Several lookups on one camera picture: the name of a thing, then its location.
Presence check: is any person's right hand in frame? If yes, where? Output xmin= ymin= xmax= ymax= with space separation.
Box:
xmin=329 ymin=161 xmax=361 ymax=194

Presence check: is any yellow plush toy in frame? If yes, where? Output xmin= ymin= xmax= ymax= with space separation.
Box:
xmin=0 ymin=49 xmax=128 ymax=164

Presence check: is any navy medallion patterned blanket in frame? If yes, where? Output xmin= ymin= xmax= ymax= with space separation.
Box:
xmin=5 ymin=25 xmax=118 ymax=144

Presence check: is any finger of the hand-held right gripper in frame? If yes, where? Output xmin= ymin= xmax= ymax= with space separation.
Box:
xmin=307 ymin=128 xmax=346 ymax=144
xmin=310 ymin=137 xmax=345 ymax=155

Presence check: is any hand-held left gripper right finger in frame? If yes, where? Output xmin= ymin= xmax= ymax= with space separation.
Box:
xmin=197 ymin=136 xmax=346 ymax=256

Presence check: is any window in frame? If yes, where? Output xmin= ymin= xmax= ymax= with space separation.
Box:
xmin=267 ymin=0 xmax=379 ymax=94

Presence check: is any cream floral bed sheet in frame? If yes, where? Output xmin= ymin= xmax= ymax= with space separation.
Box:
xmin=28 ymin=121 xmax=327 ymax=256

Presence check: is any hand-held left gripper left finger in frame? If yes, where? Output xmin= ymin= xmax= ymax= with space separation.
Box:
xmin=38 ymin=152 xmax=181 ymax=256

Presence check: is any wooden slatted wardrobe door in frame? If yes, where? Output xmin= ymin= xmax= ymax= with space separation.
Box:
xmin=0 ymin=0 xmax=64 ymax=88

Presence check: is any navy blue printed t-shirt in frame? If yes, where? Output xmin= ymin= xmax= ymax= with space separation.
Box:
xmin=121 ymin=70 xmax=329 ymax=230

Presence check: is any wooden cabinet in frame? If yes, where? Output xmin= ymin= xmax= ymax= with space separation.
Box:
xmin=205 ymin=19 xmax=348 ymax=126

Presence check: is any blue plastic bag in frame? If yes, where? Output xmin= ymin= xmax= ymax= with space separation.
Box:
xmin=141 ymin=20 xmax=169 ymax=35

*-*-*

> _THE PROBLEM_: Looking at the listing above, count the lines that contain "left" and give nothing but the number.

> _ANSWER BOX_: 2